Until June 24, 2001, Mayer Rispler & Co., P.C. was Allou's auditor and issued reports for the fiscal year ended March 31, 2000, certifying that the financial statements had been audited in accordance with Generally Accepted Accounting Standards ("GAAS"). (Id. ¶ 30). Mayer Rispler also certified, that in its opinion, the financial position of Allou was fairly represented and in accordance with Generally Accepted Accounting Principles ("GAAP"). (Id. ¶ 30). Arthur Andersen was the independent auditor for Allou for the fiscal year that ended March 31, 2001. (Id. ¶ 31). Andersen also issued similar certification reports, reflecting the financial situation of Allou, for that year. (Id. ¶ 31). In addition, Andersen reviewed the financial reports that were included in Allou's Quarterly Reports filed with the Securities and Exchange Commission ("SEC") on Form 10-Q in 2001 and 2002. (Id. ¶ 31). KPMG then became the independent auditor, issuing unqualified reports for the fiscal year ended March 31, 2002. (Id. ¶ 33).

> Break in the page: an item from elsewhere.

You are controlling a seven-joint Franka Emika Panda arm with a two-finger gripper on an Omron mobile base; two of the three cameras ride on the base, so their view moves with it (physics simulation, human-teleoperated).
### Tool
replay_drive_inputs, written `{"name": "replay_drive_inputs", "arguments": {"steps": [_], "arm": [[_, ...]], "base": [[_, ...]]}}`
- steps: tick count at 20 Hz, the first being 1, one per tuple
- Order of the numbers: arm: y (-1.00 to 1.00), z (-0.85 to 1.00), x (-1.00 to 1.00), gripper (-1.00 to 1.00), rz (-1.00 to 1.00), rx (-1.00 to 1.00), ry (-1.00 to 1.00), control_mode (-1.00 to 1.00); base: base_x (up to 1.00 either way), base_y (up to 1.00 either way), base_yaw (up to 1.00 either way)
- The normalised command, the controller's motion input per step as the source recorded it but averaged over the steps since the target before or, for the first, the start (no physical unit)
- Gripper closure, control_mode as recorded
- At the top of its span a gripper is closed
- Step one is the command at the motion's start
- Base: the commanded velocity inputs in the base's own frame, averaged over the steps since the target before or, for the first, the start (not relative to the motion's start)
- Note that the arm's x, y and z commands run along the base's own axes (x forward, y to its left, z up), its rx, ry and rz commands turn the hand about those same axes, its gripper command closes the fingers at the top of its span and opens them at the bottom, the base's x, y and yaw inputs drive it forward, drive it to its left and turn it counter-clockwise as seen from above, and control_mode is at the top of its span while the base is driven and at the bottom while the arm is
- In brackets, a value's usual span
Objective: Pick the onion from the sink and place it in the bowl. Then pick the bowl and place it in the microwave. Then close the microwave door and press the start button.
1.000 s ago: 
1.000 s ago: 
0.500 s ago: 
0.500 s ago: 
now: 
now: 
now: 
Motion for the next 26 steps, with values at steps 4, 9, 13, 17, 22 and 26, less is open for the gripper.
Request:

On the night of September 25, 2002, a fire destroyed Allou's Brooklyn warehouse that had been used to store inventory. (Id. ¶¶ 7, 57). Allou had insurance on the inventory including the profit that could be made based on the value of the inventory. On November 7, 2002, the New York City Fire Department finished its investigation, and concluded that the fire was the result of arson. (Id. ¶¶ 7, 57). Over the next few months, Allou was unable to resolve its over $100 million insurance claim regarding the warehouse fire. (Id. ¶ 57).
On April 9, 2003, Allou's lenders forced the company into an involuntary Chapter 11 bankruptcy. (Id. ¶ 61). The lenders had uncovered a large scale fraud that Allou had inflated inventory and accounts receivable through the creation of a fictitious salesperson. (Id. ¶¶ 3, 45). The company had then borrowed money from the lenders based on these inflated numbers. AMEX halted the trading of Allou's stock shortly after the bankruptcy announcement. (Id. ¶ 9).
II. Procedural Background
Beginning May 1, 2003, seventeen class action securities complaints were filed in the Eastern District of New York. On September 18, 2003, the Court ordered the consolidation of these actions. William D. Witter Partners, LLP (now REG Partners, LLP), Robert Herpst, and David Hust were appointed as lead plaintiffs.*fn3
Abbey Spanier Rodd & Abrams, LLP were appointed as lead counsel for the consolidated action.
The Court dismissed Plaintiffs' First Amended Complaint on September 17, 2004, but granted leave to amend. On September 30, 2005, the Court dismissed in part the Second Amended Complaint and granted leave for Plaintiffs to amend. On September 30, 2007, the Court granted in part the motion to dismiss the Third Amended Complaint. Finally, on October 19, 2006, the Court approved a settlement and dismissed with prejudice the action between Lead Plaintiffs and Defendants Sol Naimark, Jeffery Berg, and Stuart Glasser.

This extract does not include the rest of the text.